La salud del mundo está hecha un asco. “Somos todos responsables”, claman las voces de la alarma universal, y la generalización absuelve: si somos todos responsables, nadie es.

Como conejos se reproducen los nuevos tecnócratas del medio ambiente. Es la tasa de natalidad más alta del mundo: los expertos generan expertos y más expertos que se ocupan de envolver el tema en el papel celofán de la ambigüedad. Ellos fabrican el brumoso lenguaje de las exhortaciones al “sacrificio de todos” en las declaraciones de los gobiernos y en los solemnes acuerdos internacionales que nadie cumple. Estas cataratas de palabras, inundación que amenaza convertirse en una catástrofe ecológica comparable al agujero de ozono, no se desencadenan gratuitamente. El lenguaje oficial ahoga la realidad para otorgar impunidad a la sociedad de consumo, a quienes la imponen por modelo en nombre del desarrollo y a las grandes empresas que le sacan el jugo.

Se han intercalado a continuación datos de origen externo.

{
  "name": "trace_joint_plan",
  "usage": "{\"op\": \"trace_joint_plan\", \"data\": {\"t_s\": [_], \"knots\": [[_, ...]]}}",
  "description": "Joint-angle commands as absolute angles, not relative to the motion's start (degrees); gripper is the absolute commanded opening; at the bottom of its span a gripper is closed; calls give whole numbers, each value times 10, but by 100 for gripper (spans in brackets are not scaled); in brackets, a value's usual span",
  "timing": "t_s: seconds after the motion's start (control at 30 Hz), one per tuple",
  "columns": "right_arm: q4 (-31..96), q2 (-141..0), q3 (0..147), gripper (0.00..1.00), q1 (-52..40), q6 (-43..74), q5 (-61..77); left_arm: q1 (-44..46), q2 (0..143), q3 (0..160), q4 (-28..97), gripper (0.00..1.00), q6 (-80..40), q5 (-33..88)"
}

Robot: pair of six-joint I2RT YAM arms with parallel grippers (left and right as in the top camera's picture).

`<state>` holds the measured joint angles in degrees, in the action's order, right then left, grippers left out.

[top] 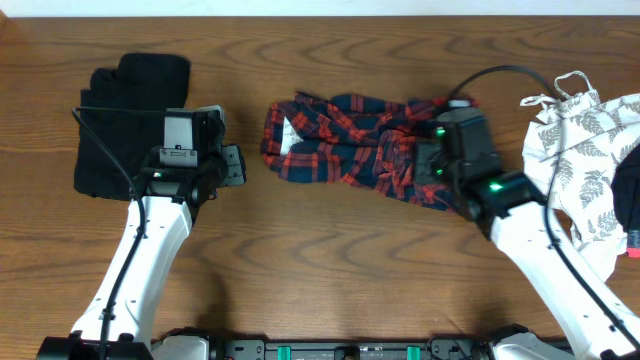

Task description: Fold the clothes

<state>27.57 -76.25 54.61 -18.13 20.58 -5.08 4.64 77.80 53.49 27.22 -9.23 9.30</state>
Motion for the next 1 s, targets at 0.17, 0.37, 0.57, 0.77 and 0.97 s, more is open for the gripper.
{"op": "trace_joint_plan", "data": {"t_s": [0.17, 0.37, 0.57, 0.77, 0.97], "knots": [[296, -833, 546, 43, -96, 201, -48, 44, 782, 546, 274, 36, -100, 99], [284, -935, 546, 42, -106, 201, -2, 44, 782, 546, 274, 37, -100, 99], [251, -1047, 546, 46, -126, 201, 18, 44, 782, 546, 274, 36, -100, 99], [258, -1070, 547, 54, -127, 201, 18, 44, 782, 546, 274, 36, -100, 99], [281, -979, 547, 57, -127, 201, 17, 44, 782, 546, 274, 37, -100, 99]]}}
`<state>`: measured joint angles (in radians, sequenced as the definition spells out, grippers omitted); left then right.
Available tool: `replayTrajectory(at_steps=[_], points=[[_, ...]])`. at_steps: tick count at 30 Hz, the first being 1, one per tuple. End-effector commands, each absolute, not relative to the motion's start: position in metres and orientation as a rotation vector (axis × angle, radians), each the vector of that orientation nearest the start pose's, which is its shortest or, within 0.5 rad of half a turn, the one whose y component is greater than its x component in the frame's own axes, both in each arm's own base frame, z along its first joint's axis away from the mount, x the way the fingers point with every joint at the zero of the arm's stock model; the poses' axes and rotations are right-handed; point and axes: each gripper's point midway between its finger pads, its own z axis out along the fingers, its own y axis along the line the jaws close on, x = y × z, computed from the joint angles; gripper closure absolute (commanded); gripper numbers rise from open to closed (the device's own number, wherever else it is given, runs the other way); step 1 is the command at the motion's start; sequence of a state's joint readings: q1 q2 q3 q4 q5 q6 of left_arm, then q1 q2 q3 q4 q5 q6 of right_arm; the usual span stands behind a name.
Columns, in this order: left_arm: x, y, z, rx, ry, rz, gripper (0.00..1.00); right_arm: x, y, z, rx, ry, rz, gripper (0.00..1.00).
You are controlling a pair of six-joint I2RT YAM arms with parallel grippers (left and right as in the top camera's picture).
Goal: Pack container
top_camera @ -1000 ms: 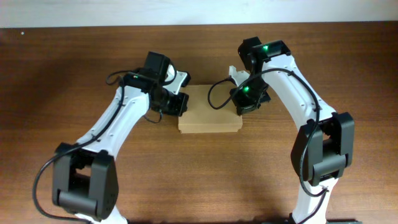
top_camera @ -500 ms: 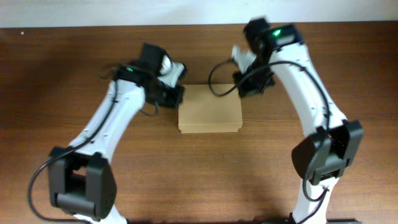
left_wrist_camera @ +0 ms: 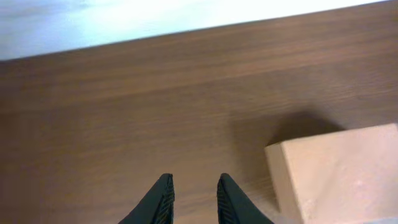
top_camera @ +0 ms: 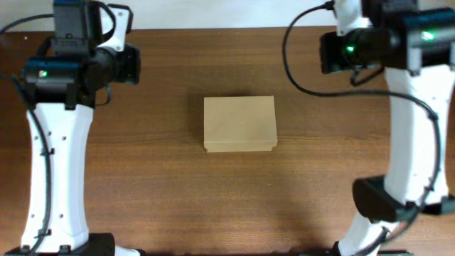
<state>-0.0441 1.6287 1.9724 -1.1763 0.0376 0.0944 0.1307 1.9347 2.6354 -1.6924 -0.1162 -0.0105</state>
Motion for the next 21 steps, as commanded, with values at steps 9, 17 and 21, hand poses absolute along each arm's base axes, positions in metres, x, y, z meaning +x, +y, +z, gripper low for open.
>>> replayTrajectory(at_steps=[9,17,21], points=[[0.330,0.025,0.370,0.062,2.234,0.233,0.50,0.300,-0.008,0.390,0.108,2.447,0.183,0.76],[0.263,0.028,0.302,0.040,2.170,0.250,0.45,0.264,-0.026,0.350,0.104,2.444,-0.027,0.66],[0.254,0.028,0.279,0.036,2.150,0.250,0.35,0.267,-0.034,0.330,0.092,2.477,-0.084,0.43]])
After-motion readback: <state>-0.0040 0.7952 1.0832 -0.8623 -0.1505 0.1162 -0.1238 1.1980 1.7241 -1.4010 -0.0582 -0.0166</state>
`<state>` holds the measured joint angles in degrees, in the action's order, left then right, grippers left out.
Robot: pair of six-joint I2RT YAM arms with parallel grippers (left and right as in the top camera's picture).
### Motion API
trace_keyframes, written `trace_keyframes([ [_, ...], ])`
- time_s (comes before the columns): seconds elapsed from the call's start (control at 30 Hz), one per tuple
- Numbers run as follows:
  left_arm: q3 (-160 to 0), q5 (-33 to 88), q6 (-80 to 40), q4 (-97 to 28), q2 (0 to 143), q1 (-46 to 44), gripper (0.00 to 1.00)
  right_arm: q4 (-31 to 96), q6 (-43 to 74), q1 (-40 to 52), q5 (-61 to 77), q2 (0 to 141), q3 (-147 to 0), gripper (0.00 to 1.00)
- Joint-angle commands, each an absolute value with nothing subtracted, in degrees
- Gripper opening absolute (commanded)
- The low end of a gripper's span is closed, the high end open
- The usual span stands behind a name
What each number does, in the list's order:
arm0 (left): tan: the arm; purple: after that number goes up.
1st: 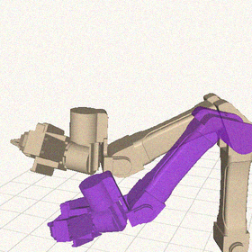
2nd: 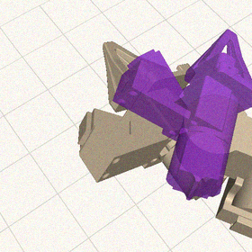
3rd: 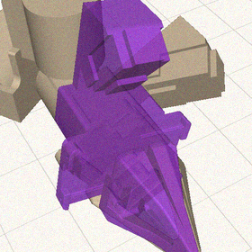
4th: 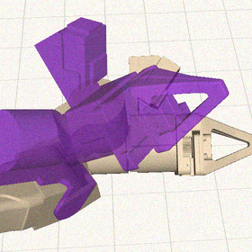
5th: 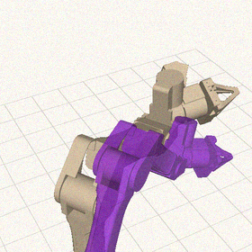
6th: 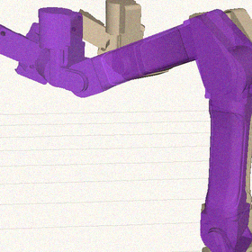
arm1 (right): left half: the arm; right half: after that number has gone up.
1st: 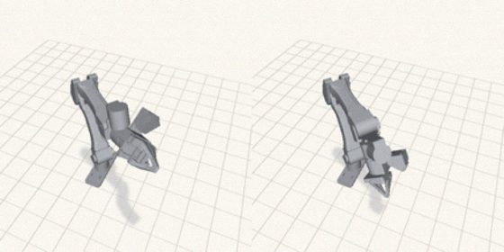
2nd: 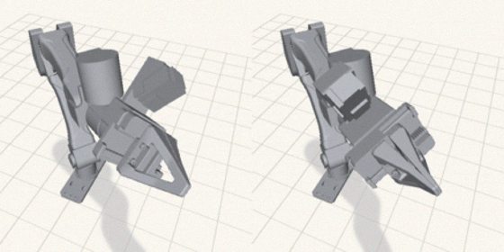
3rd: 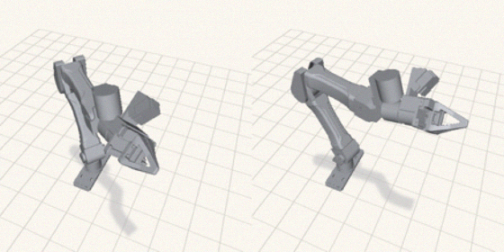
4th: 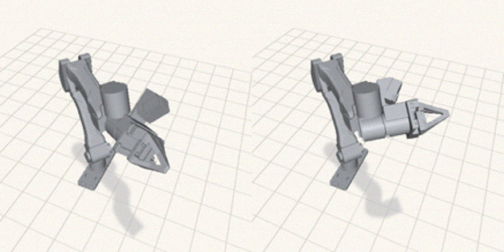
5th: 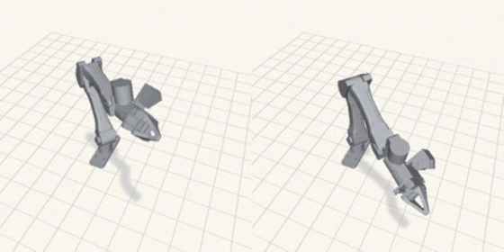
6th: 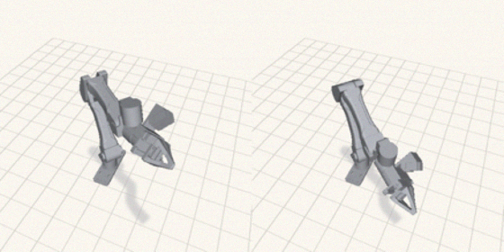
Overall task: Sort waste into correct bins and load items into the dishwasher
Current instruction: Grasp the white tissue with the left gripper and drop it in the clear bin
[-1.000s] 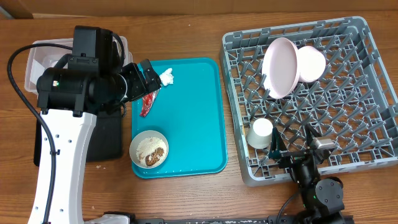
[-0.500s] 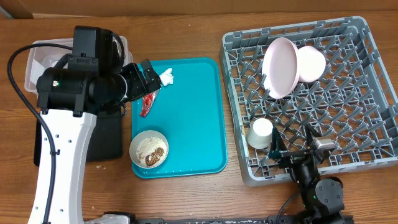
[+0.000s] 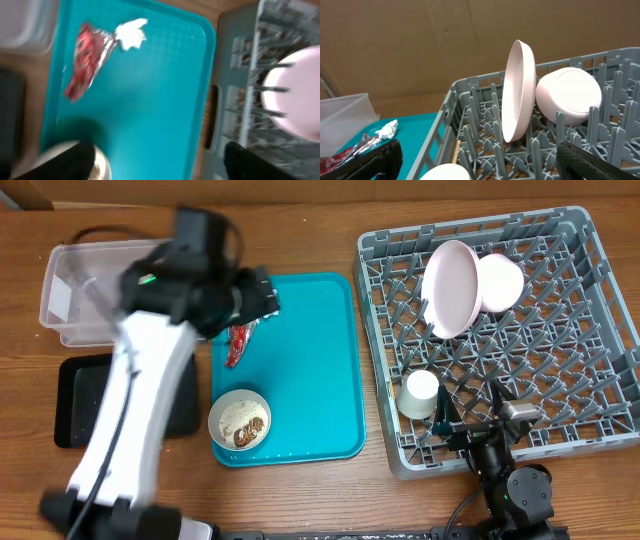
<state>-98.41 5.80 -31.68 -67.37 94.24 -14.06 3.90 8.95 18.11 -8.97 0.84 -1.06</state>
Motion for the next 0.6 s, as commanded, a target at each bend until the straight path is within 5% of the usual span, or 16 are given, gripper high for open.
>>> trace_keyframes([
  [0.0,-99.1,-5.9,-22.9,-65.6,101.3,-18.4,0.79,3.5,8.9,18.5,-8.9,0.2,-0.4,1.00],
  [0.1,-99.1,-11.9,-23.9,-62.7,106.4,-19.5,0.72,3.5,8.9,18.5,-8.9,0.2,-0.4,1.00],
  [0.57,-99.1,-15.0,-25.2,-49.6,124.2,-18.1,0.75,3.5,8.9,18.5,-8.9,0.2,-0.4,1.00],
])
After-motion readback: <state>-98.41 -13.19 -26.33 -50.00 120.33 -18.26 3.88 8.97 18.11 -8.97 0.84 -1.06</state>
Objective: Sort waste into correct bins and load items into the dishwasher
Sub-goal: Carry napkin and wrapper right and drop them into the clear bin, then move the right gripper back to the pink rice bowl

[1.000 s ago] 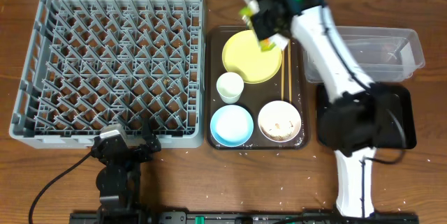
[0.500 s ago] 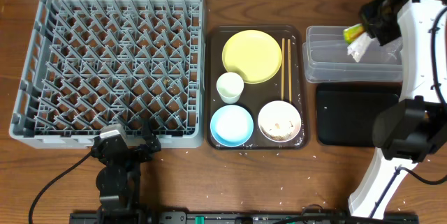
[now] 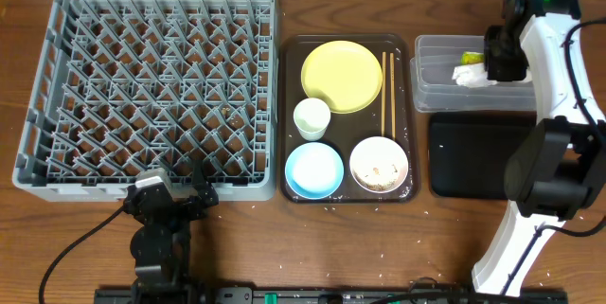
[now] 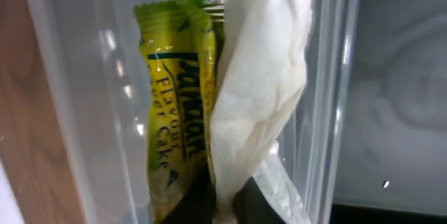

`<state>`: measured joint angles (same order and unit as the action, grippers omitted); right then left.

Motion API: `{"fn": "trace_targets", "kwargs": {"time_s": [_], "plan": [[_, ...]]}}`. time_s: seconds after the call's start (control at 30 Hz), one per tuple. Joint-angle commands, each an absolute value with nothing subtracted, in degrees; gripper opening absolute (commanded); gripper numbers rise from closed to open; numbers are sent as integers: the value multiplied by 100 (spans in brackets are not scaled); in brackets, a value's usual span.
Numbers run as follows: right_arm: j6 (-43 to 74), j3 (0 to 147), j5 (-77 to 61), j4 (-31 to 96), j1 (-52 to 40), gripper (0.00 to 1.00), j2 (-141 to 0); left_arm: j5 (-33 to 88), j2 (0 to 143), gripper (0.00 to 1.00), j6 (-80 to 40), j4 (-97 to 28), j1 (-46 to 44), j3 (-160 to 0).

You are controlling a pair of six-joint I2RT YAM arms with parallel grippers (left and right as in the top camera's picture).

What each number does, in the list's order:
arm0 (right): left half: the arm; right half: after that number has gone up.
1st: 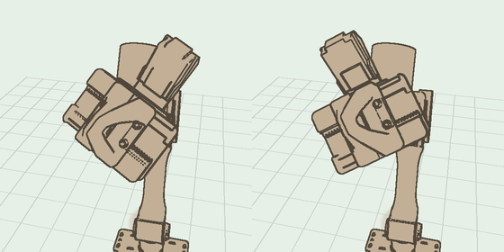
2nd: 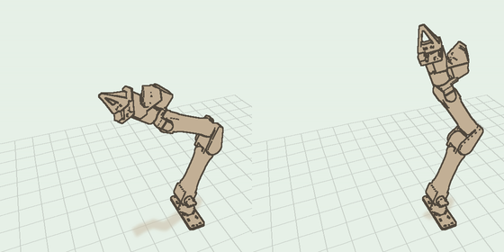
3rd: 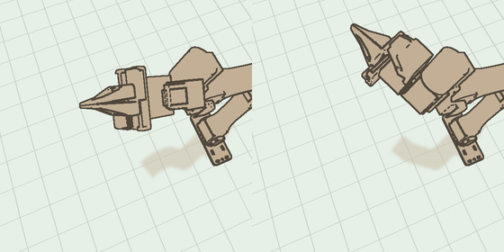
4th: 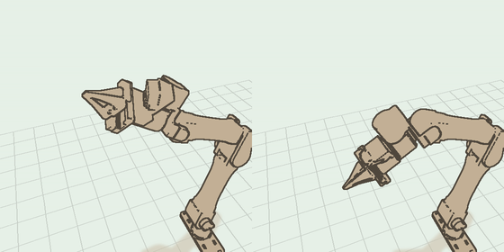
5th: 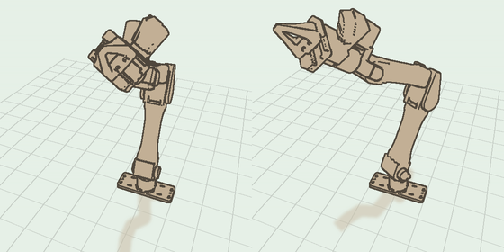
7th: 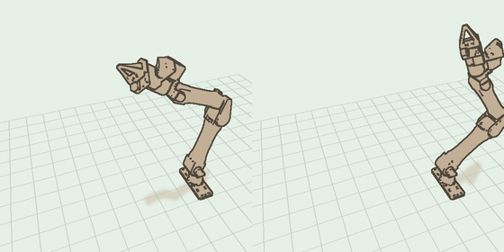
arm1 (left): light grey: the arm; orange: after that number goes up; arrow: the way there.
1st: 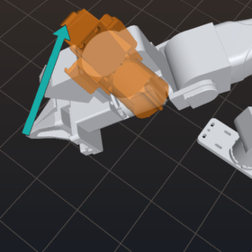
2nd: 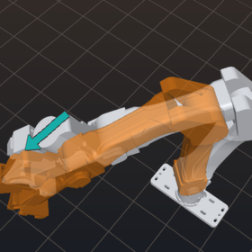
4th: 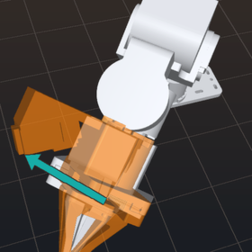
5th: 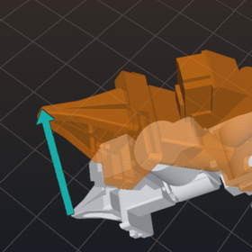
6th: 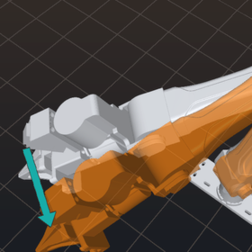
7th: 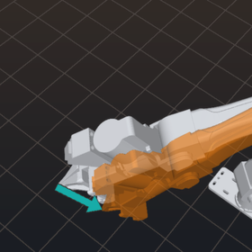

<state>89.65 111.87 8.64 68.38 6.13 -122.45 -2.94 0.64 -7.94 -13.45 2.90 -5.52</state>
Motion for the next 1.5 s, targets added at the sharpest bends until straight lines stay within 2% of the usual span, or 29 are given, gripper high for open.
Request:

Pero las estadísticas confiesan. Los datos ocultos bajo el palabrerío revelan que el veinte por ciento de la humanidad comete el ochenta por ciento de las agresiones contra la naturaleza, crimen que los asesinos llaman suicidio, y es la humanidad entera quien paga las consecuencias de la degradación de la tierra, la intoxicación del aire, el envenenamiento del agua, el enloquecimiento del clima y la dilapidación de los recursos naturales no renovables.